THE PROBLEM: The entries below contain pictures, which are to be left out; write out exactly, and only, the lines from the line with "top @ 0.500" up to and including the line with "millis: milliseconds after".

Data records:
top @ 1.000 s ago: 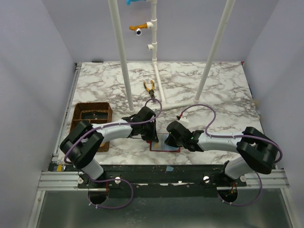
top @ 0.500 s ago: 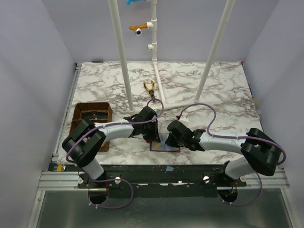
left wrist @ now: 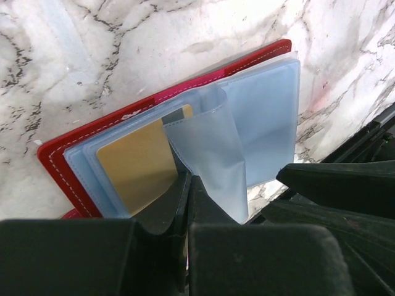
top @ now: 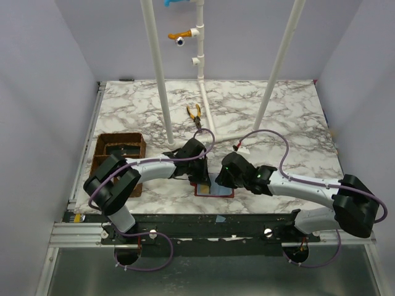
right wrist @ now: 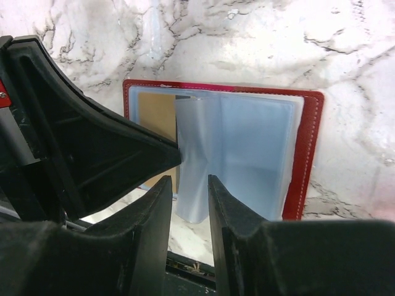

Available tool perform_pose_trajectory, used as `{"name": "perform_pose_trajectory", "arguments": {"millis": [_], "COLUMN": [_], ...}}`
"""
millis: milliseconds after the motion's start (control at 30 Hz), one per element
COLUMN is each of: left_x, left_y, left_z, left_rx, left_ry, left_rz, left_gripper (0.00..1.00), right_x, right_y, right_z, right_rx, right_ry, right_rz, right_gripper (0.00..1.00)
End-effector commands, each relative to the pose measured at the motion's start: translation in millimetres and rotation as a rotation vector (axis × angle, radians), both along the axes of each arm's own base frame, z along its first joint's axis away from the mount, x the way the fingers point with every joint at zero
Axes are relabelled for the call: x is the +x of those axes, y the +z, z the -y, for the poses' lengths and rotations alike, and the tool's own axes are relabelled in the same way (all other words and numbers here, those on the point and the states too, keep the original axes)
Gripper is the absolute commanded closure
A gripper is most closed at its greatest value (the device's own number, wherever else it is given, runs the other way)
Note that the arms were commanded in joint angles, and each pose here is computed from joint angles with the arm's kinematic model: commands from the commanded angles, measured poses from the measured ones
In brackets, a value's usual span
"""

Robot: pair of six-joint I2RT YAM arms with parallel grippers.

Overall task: Take the credit cards out of the card holder
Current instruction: Remove the credit card from the card holder.

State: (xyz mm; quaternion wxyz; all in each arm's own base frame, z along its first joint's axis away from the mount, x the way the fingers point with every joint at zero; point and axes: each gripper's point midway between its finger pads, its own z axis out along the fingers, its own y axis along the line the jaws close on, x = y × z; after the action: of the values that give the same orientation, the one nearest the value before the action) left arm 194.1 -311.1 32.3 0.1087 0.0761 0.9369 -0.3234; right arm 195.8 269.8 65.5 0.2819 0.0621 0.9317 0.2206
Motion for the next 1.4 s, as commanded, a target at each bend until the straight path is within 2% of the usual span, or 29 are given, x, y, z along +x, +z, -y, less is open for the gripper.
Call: {"name": "perform_pose_trajectory", "arguments": {"millis": [0,300,433,767,1000,1367], "left_x": [-3,-6,-6,-7,-9,-9], "left_y": [0,3,6,11,16,25], "left_z": [9,30,39,46,48,52], "left_rx": [-0.002,-0.027,-0.043,-0.066,-0.082,-0.109], "left_ry": [-0.028,-0.062,-0.073,-0.083,-0.095,-0.106], "left_rz": [-0.015,-0.024,-0.029,-0.042,-0.045,-0.039], "left_gripper": [1.00,1.00,1.00,1.00,1.00,1.00], "right_x": [2,0,-8,-24,-27,-35], "right_y": [13,27,21,-1,-3,-23], "right_z": [12,30,31,-2,-20,-23], "right_rx": [-0.038,-0.033,-0.018,0.163,0.251,0.229], "right_ry": [-0.029,-0.081,-0.067,0.031,0.067,0.048], "right_rz": [0.032,0.057,0.035,-0.020,-0.036,-0.061], "right_gripper": [0.66,0.66,0.71,0.83,0.85,0.89]}}
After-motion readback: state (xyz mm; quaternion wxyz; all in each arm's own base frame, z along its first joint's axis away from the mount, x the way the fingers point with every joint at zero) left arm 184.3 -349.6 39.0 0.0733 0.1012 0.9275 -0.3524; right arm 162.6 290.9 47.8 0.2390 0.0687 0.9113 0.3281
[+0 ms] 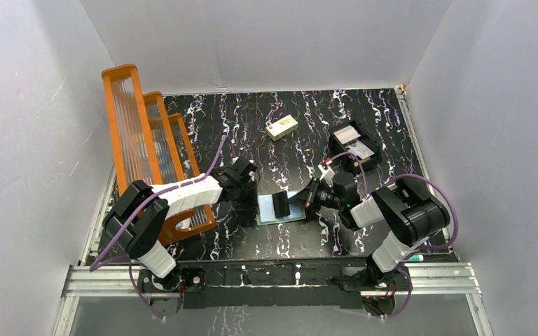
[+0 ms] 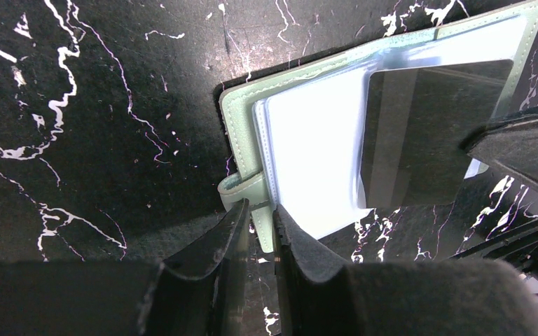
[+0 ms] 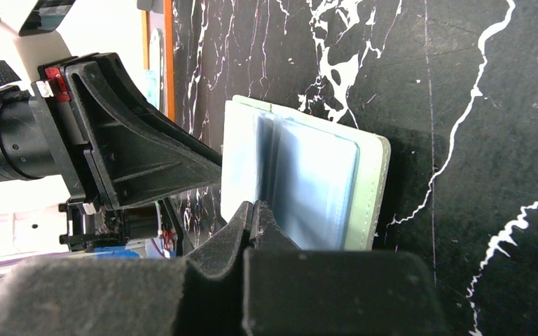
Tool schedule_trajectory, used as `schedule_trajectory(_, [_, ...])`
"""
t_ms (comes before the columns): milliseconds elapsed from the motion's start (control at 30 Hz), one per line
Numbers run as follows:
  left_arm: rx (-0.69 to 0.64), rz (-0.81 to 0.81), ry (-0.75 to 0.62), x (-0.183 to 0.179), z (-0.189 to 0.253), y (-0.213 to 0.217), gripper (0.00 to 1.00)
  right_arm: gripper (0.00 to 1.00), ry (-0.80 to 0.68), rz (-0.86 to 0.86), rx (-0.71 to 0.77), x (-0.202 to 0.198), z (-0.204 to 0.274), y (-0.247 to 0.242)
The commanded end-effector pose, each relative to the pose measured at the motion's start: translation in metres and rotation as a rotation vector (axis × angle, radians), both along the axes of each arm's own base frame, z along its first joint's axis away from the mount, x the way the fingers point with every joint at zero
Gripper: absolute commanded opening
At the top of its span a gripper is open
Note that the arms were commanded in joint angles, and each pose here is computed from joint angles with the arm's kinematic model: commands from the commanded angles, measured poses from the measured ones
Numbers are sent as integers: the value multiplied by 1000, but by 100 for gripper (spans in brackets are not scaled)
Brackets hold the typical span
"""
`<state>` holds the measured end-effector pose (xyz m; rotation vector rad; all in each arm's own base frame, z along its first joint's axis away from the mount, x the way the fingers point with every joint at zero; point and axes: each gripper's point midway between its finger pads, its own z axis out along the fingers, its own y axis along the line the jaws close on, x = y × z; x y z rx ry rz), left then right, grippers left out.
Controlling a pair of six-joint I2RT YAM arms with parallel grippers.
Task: Put the credit cards into the card holder
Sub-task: Insert the credit card into the card holder.
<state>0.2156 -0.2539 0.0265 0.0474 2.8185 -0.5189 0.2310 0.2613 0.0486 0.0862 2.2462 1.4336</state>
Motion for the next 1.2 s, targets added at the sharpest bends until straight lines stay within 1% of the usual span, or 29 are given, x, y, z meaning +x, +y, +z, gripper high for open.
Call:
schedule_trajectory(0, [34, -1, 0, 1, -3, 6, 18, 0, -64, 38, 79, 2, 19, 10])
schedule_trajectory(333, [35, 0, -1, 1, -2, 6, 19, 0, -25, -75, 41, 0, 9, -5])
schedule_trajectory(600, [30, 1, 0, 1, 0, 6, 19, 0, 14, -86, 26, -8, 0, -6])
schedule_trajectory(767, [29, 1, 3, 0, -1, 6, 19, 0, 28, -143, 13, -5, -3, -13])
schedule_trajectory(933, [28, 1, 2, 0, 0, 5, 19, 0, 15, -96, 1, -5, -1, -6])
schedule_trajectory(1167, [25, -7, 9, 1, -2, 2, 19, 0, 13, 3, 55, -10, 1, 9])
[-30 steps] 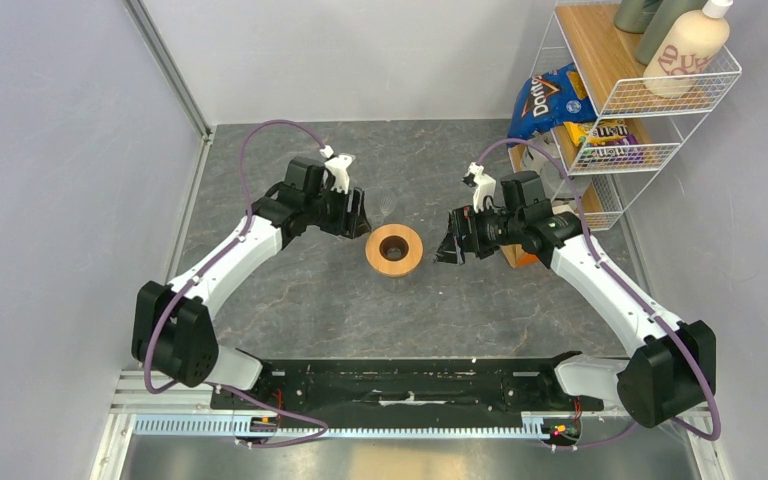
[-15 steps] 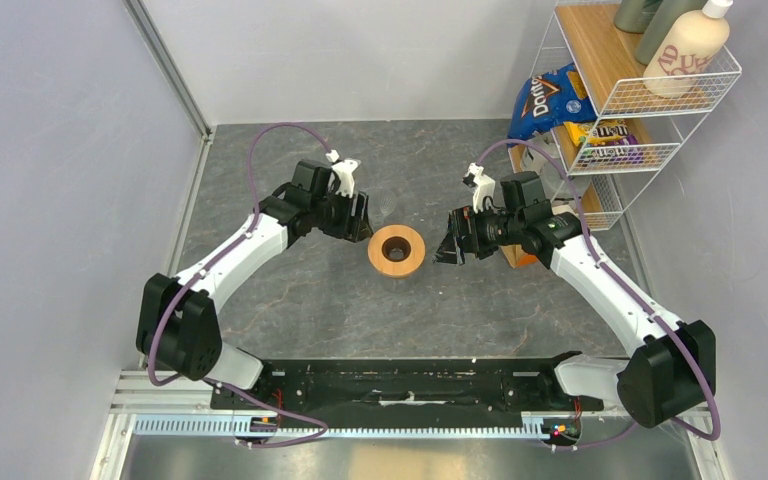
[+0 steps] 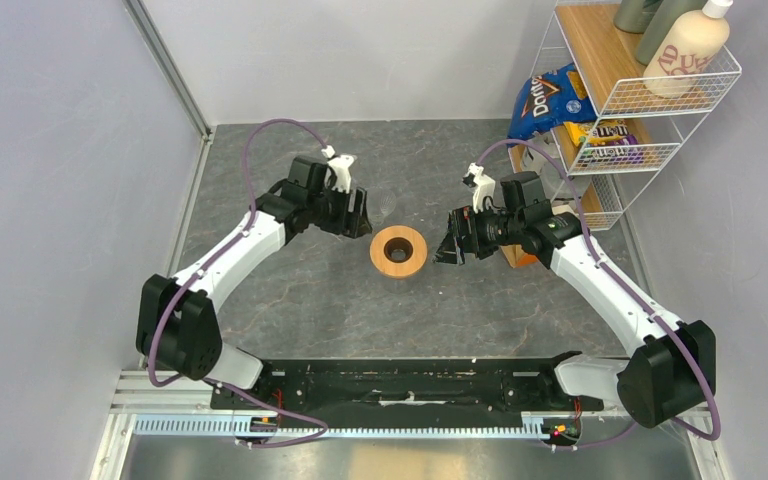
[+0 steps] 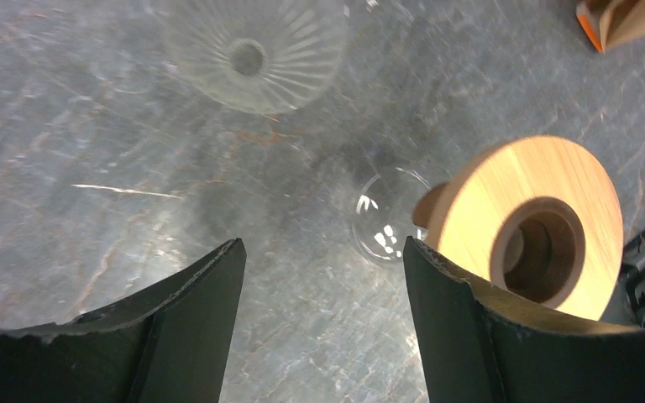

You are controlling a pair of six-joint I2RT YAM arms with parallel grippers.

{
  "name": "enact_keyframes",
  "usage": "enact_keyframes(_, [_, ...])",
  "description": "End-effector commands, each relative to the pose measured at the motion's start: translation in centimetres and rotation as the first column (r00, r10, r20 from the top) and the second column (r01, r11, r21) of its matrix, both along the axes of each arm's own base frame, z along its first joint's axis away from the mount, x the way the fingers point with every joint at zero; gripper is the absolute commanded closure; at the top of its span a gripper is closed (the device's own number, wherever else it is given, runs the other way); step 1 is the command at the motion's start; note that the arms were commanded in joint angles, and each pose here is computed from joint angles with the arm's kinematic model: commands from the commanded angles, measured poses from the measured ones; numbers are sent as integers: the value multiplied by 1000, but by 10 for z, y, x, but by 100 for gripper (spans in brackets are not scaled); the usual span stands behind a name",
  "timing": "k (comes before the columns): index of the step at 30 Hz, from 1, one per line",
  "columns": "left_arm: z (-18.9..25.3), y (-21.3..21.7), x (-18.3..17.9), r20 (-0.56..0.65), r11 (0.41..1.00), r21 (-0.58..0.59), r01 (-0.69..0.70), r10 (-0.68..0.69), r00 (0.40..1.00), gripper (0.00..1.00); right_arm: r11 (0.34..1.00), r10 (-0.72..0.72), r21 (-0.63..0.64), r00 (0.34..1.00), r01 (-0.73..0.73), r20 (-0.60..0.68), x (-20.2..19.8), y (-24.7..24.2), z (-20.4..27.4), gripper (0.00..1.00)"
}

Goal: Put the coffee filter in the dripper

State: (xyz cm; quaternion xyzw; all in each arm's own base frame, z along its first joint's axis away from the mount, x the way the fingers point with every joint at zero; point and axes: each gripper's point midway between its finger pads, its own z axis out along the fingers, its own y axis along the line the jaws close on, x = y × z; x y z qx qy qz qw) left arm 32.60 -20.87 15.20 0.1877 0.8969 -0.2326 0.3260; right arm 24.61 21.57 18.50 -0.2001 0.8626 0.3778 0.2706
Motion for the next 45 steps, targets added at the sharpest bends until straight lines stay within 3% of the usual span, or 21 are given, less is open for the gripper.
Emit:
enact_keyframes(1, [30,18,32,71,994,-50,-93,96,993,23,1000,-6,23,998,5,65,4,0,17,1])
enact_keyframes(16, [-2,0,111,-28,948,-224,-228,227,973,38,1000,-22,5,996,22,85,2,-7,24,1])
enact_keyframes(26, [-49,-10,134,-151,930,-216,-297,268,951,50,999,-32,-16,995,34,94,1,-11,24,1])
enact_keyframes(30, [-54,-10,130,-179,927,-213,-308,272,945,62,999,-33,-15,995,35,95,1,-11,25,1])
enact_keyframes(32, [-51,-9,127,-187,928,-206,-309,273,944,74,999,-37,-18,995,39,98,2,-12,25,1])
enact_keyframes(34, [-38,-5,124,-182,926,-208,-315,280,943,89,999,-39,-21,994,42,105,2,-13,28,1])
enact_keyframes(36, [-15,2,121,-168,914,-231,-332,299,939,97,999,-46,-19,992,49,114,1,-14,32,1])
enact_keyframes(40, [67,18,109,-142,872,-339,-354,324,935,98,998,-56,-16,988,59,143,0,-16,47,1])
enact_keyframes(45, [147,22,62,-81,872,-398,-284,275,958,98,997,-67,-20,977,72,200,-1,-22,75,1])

REPLY TO THE EXERCISE:
top @ 0.500 s ago: 
left wrist @ now: 
top @ now: 
right wrist @ now: 

Available tool perform_pose_trajectory, used as `{"name": "perform_pose_trajectory", "arguments": {"millis": [_], "COLUMN": [_], ...}}`
"""
millis: milliseconds after the motion's start (control at 30 Hz), one per element

What needed an answer now has one.